Umberto D

O filme começa com uma passeata de aposentados italianos, em direção à sede do Governo, reivindicando aumento das pensões. São dispersados pela polícia, correm e se abrigam em prédios ao redor, demonstrando o cansaço natural da idade. 

É hora de seguirmos a vida anônima de um destes aposentados que vivem à margem da sociedade: Umberto D (Carlo Battisti), junto com seu inseparável cãozinho Flike. Quando vai embora da manifestação, tenta vender a outro aposentado seu velho relógio. Depois almoça no balcão de um abrigo para necessitados. Escondendo-se, coloca seu prato no chão para que Flike possa também comer. Finalmente chega na casa onde aluga um pequeno quarto. Ao abrir a porta, descobre que um casal está na sua cama. 

Esse início, marcado por cenas do cotidiano, revela o drama de Umberto D. Sem dinheiro o suficiente para manter sequer suas necessidades básicas, sem uma casa que possa ser chamada de sua, sem família, pressionado pela dona da pensão que aluga seu quarto à tarde para adúlteros e o ameaça de expulsão caso não coloque em dia o aluguel. Resta a Umberto D. seu adorado cão.

“Umberto D. foi filmado nas ruas de Roma e os papéis principais são interpretados por atores não-profissionais, o que dá ao filme maior urgência e autenticidade. Uma das maiores críticas ao neo-realismo é que o tratamento melodramático dispensado à história menor dilui a mensagem social mais ampla e a reivindicação de realismo do próprio filme. Com sua história trágica, contada sem pudor, sobre o desespero de um senhor de idade e o seu amor pelo seu bicho de estimação, e com sua visão incisiva das injustiças sociais, Umberto D oferece a oportunidade perfeita para o espectador refletir sobre essa questão, que diz respeito a um dos movimentos mais influentes da história do cinema.” 

Essa potência narrativa está expressa em cenas inesquecíveis em um filme que recusa os princípios básicos da narrativa. “Umberto D. cumpre o desejo do diretor Vittorio De Sica e do roteirista Cesare Zavattini: levar o neorrealismo a um nível até então nunca visto, ponto que a situação perde espaço para o homem, em que o obstáculo dá lugar ao instante. O tempo não é mais moldado por acontecimentos interdependentes, mas por episódios de aparência aleatória, reais em excesso, que desembocam sempre no homem, nos seus conflitos e contradições.” – Rafael Amaral. 

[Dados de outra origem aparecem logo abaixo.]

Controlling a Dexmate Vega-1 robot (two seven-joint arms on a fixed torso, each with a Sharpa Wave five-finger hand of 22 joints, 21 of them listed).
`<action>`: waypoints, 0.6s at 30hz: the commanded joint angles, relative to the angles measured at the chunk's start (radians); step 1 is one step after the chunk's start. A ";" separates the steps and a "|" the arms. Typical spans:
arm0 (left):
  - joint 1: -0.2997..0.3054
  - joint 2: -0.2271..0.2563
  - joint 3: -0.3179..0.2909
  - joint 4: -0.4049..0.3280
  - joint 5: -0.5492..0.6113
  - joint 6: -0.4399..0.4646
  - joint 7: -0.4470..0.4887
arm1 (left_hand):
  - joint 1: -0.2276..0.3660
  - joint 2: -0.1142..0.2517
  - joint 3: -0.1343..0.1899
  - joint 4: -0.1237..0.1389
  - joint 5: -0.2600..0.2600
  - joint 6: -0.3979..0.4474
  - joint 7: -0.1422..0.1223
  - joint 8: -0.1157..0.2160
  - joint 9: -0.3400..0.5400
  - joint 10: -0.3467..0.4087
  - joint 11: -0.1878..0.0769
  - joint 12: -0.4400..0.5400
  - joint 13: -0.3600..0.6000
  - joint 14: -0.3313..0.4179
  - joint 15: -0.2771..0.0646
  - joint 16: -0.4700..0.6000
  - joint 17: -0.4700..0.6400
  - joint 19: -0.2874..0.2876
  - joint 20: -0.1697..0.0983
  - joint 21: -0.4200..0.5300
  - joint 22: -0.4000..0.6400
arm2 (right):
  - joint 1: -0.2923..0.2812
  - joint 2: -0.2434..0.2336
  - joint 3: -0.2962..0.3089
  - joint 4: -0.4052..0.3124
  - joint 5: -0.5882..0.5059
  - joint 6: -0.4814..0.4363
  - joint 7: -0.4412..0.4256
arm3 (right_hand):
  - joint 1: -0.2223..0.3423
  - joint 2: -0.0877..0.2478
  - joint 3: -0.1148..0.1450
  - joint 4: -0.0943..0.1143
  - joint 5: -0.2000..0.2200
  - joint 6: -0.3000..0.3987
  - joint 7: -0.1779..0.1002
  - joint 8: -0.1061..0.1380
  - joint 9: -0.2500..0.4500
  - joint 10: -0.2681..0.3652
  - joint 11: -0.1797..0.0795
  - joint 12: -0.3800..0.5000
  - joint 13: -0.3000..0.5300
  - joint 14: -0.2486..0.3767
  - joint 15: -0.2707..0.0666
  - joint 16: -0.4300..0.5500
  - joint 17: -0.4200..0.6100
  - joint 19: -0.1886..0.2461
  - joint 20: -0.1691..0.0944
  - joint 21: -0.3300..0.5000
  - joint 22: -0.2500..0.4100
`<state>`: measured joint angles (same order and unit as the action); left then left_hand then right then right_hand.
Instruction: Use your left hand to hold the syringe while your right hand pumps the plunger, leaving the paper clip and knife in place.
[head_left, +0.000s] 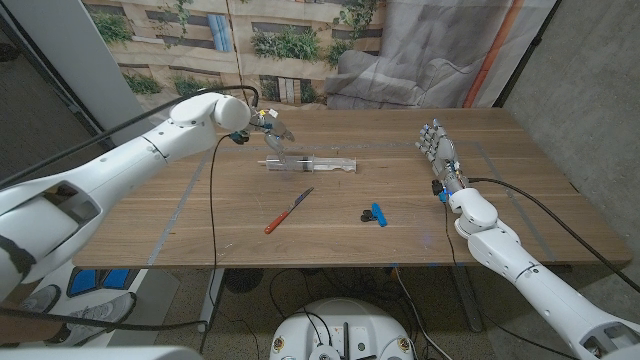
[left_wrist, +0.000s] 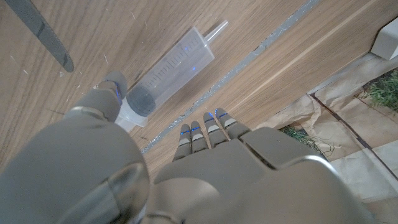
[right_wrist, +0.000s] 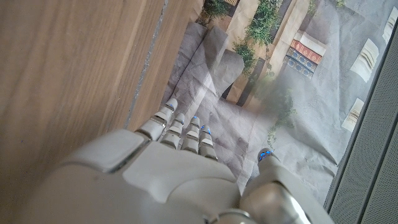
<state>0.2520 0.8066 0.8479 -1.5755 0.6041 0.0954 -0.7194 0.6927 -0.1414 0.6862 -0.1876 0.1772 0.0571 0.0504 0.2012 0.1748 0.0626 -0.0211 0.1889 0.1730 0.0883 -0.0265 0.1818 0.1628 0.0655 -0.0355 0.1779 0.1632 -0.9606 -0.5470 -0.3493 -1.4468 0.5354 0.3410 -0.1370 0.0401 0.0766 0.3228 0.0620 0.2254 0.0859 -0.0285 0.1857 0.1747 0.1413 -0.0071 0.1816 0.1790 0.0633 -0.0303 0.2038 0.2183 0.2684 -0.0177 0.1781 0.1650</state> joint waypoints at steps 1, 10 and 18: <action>-0.007 -0.046 0.022 0.098 0.011 -0.066 0.052 | 0.041 -0.003 -0.007 0.002 -0.002 0.026 0.032 0.013 0.001 0.041 0.029 0.009 0.002 0.042 0.022 0.006 0.002 0.038 -0.080 0.011 0.000 | -0.018 -0.008 0.004 -0.030 -0.004 -0.012 -0.012 | -0.003 0.005 0.007 0.000 0.003 0.004 0.001 0.003 0.001 0.008 0.003 0.008 0.004 0.004 0.001 0.003 0.001 0.006 0.006 0.008 0.003; -0.033 -0.077 0.065 0.188 0.048 -0.123 0.083 | 0.088 -0.008 -0.027 0.004 -0.003 0.078 0.080 0.023 0.000 0.091 0.070 0.013 0.001 0.086 0.053 0.004 0.001 0.099 -0.083 0.019 0.001 | -0.020 -0.002 0.005 -0.028 -0.009 -0.009 -0.022 | -0.003 0.005 0.008 0.000 0.002 0.006 0.003 0.003 0.002 0.009 0.003 0.008 0.004 0.003 0.002 0.002 0.000 0.005 0.008 0.008 0.003; -0.058 -0.117 0.100 0.254 0.079 -0.149 0.117 | 0.117 -0.009 -0.048 0.006 -0.003 0.104 0.081 0.023 0.000 0.135 0.058 0.017 0.002 0.118 0.051 0.004 0.002 0.170 -0.048 0.029 0.002 | -0.017 -0.001 0.003 -0.022 -0.007 -0.011 -0.016 | -0.003 0.004 0.008 -0.001 0.001 0.009 0.002 0.004 0.002 0.011 0.004 0.009 0.004 0.003 0.002 0.002 0.000 0.004 0.010 0.008 0.003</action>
<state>0.2275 0.7459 0.8956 -1.4297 0.6447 -0.0091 -0.6465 0.7917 -0.1488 0.6449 -0.1828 0.1777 0.1490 0.1338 0.2187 0.1721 0.1738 0.0421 0.1955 0.1719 0.1864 0.0247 0.1818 0.1630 0.2069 -0.0388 0.1974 0.1632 -0.9770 -0.5507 -0.3456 -1.4708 0.5294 0.3324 -0.1532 0.0401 0.0766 0.3228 0.0620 0.2254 0.0858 -0.0285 0.1857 0.1746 0.1451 -0.0034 0.1817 0.1790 0.0632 -0.0304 0.2038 0.2184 0.2684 -0.0177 0.1781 0.1650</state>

Para alguns críticos e até mesmo cineastas do calibre de Luis Bunuel e Alfred Hitchcock esses tempos mortos devem ser evitados na narrativa cinematográfica. “Tempos mortos” para os neorrealistas é a vida e a vida é o próprio cinema. Em uma das cenas mais famosos do filme, a empregada Maria (adolescente grávida que namora dois soldados, portanto, não sabe quem é o pai da criança) acorda de manhã, vai para a cozinha, põe fogo no jornal para queimar formigas na parede, coloca café na máquina, senta-se no banco e começa a mover lentamente a manivela da maquininha. Uma lágrima escorre pelo seu rosto. Maria estende o pé e tenta fechar a porta. Cenas assim, ganham dimensões simbólicas nas palavras de André Bazin: “Trata-se ali de tornar espetacular ou dramático o próprio tempo da vida, a duração natural de um ser a quem nada de particular acontece.”

É a vida dessas pessoas marginais, que ninguém nota, que não importam a ninguém. É a vida de Umberto D. que pode ser muito bem a vida de meu pai e inúmeros outros cidadãos que foram enganados pela política previdenciária no Brasil e passaram, depois de décadas de trabalho, de contribuição ao estado, a depender da ajuda dos filhos. Poderia ser a vida do pai de Vittorio De Sica, a quem ele dedica o filme. Diferente de outros, Umberto D não tem ninguém a quem recorrer, caminha sozinho e anônimo pela vida que só ganha sentido em sua relação de amor com Flike. Flike que, ao contrário de uma sociedade inteira, vê, ama e se entrega à Umberto Domenico Ferrari. 

Umberto D (Itália, 1952), de Vittorio De Sica. Com Carlo Battisti, Maria-Pia Casilio, Lina Gennari.

Referências: 

1001 filmes para ver antes de morrer. Steven Jay Schneider (editor geral). Rio de Janeiro: Sextante, 2008

Catálogo do bluray Ladrões de Bicicleta/Umberto D. Versátil Digital Filmes.